Chine : charte éthique ou nouvelle censure ?
Cette semaine, les hébergeurs de blogs en Chine, parmi lesquels Microsoft ou encore Yahoo !, ont été convoqués par les autorités du pays afin de signer une charte de bonne conduite. S’agit-il d’une démarche éthique ou d’une nouvelle démonstration de la censure chinoise ?
Aujourd’hui, j’ai commencé la lecture du livre de Jean Staune Notre
existence a-t-elle un sens ?, éditions Presses de la Renaissance. Au
bout du quatrième chapitre, j’ai fait une pause et me suis mis à rechercher une
information sur Internet concernant le fameux paradoxe Einstein-Podlosky-Rosen dit
paradoxe EPR (voir l’article
sur Wikipédia). De fil en aiguille, j’ai navigué au gré des informations
comme souvent et beaucoup d’internautes. Ainsi de la page de Wikipédia consacré
à ce paradoxe, j’ai poussé vers la description
de l’expérience d’Alain Aspect. J’ai voulu alors en savoir plus sur ce
physicien français qui mit un terme à l’opposition d’Albert Einstein et de
Niels Bohr. Rien que ça ! Je dois reconnaître que j’ignorais qui il fut
avant d’en découvrir un peu plus sur le site du CNRS. De ce
point de presse, j’ai certes retenu qu’il s’agissait d’un physicien de talent
au point d’avoir reçu la médaille d’or du
CNRS - décernée tous les
ans, depuis sa création en 1954, et récompensant « une personnalité
scientifique qui a contribué de manière exceptionnelle au dynamisme et au
rayonnement de la recherche » - mais j’ai surtout
voulu en savoir plus, poussé par ma curiosité, sur le développement de processeur
quantique dont j’avais déjà ouï dire sous l’expression « ordinateur
quantique » mais sans y prêter réellement attention. Parmi les nombreux
liens proposés par Google, j’ai « naturellement » cliqué sur le
premier lien proposé me dirigeant sur le site de Génération Nouvelles
Technologies (GNT) et un article rédigé par Ange-Gabriel [ça ne s’invente pas !] le 18 janvier 2006. Après avoir lu l’article,
je me suis dit que c’était intéressant mais que je commençais sérieusement à m’éloigner
du sujet initial, et la question qui me taraudait depuis le début de ma
recherche : pourquoi Jean Staune, alors qu’il consacre un chapitre de son
livre au paradoxe EPR, ne parle aucunement d’Alain Aspect pourtant à l’origine
de sa résolution ? Et puis avant de revenir en arrière dans le fil de mes
recherches, j’ai cliqué sur la zone d’accueil
de GNT. Curiosité ou flânerie... ? Certainement les deux. Mais l’essentiel
est ailleurs...
J’ai alors compris pourquoi je surfais de page en
page depuis un bon moment sans vouloir m’arrêter. J’étais en attente de l’information
qui donnerait du sens à tout cela. Et là, je l’ai trouvée en première page :
« Chine :
une charte pour les hébergeurs de blogs ». Plusieurs raisons, certainement,
m’ont poussé à cliquer sur ce lien. Je vous citerai celles qui me semblent les
plus pertinentes pour illustrer mon propos. Premièrement, en tant que bloggeur moi-même,
mon œil a vite repéré ce mot « blog » comme faisant parti de mes centres
d’intérêts. Et puis, ce mot associé à deux autres « charte » et « Chine »

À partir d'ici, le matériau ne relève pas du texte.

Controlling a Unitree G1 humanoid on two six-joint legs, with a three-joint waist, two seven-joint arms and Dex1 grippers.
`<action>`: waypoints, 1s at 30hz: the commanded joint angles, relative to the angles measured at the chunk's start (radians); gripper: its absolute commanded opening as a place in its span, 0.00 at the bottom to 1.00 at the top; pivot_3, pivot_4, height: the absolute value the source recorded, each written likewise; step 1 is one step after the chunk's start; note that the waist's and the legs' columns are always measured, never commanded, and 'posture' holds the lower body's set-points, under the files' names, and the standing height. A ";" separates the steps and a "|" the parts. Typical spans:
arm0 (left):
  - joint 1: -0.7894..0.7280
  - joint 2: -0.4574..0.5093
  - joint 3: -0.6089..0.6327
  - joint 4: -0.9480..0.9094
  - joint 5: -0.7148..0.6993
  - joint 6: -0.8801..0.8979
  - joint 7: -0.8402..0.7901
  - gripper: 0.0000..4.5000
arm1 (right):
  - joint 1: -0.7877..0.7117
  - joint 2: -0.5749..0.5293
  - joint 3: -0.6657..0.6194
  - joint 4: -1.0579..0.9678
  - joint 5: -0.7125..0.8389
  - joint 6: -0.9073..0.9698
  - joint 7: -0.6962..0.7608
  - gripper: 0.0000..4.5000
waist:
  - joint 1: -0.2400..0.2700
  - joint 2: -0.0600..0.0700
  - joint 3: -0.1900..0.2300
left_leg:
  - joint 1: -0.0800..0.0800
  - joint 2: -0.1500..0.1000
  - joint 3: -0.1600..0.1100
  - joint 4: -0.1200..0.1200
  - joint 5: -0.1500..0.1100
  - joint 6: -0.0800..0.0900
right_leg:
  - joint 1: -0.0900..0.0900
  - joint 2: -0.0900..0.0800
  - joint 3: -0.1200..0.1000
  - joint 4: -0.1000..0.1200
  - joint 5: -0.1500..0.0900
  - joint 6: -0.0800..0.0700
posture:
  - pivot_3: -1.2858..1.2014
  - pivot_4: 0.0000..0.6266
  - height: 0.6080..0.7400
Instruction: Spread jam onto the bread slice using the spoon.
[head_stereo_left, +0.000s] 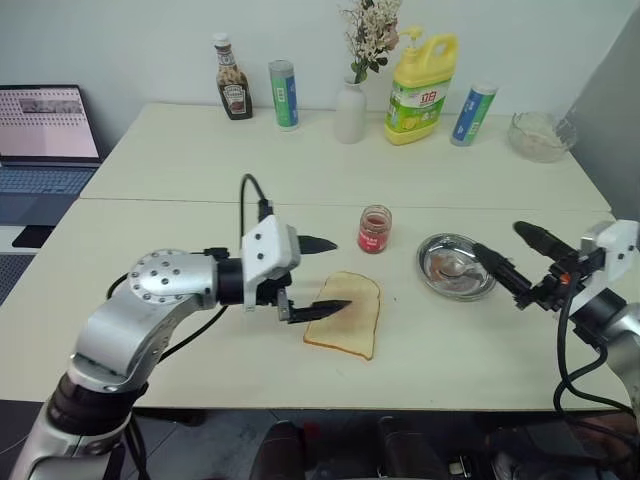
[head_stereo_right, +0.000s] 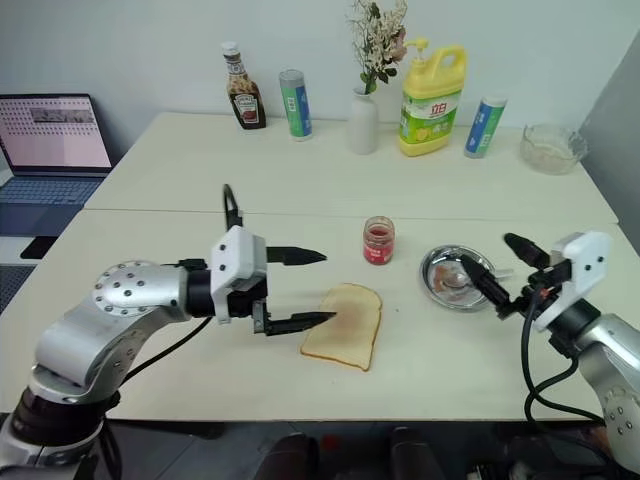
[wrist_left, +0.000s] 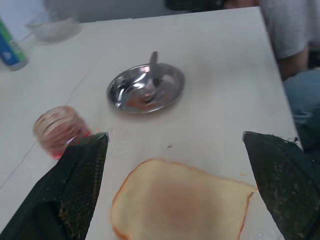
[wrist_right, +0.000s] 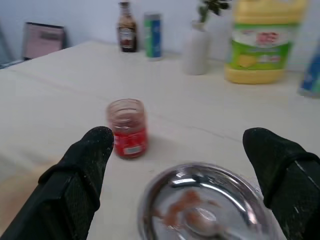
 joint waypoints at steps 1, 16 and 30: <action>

a éveillé mon attention au point de cliquer sur le lien en question. Et l’information
est tombée :
« Cette
semaine, les hébergeurs de blogs en Chine, parmi lesquels nous retrouvons
Microsoft ou encore Yahoo !, ont été convoqués par les autorités afin de signer
une charte de bonne conduite. »
Je suis alors parti vérifier l’information
ailleurs, et j’ai eu confirmation. Cette charte que les autorités chinoises
proposent aux bloggeurs de leur pays n’a rien
à voir avec une charte éthique au sens où l’on pourrait le croire. Quoique
dans la dialectique du Parti communiste chinois et des dirigeants, il doive
bien s’agir d’éthique lorsqu’il s’agit de défendre les intérêts de la Chine. Et
c’est là toute la subtilité chinoise. Car comment les pays occidentaux pourraient
reprocher à la Chine de « défendre ses intérêts » alors qu’ils font
de même - toujours selon l’interprétation chinoise - en rejetant pour défaut de
qualité des millions de jouets fabriqués sur son territoire ? Vous me
direz que nous ne nous plaçons pas sur le même niveau dans les deux cas. Dans
le premier, il s’agit d’une atteinte pure et simple à un droit fondamental - la
liberté d’expression - tandis que dans l’autre il s’agit de la sécurité de
millions d’enfants en raison de l’édiction de normes de sécurité. Et c’est bien
là la force de la tactique des autorités chinoises. Elles ont bien compris que
les pays occidentaux, avides de produits bon marché, placent néanmoins
au-dessus de toute valeur la sécurité physique et sanitaire des consommateurs,
surtout quand ceux-ci sont des enfants. Il faut dire que « ce branle-bas de combat pour assurer la sécurité
des consommateurs est presque anecdotique, vu d’Afrique ». (En ce sens,
voir article sur le site de AllAfrica.com.) Il
est à craindre, en effet, que rien ne puisse faire renoncer les pays occidentaux
à ce que représente la Chine en terme de développement économique.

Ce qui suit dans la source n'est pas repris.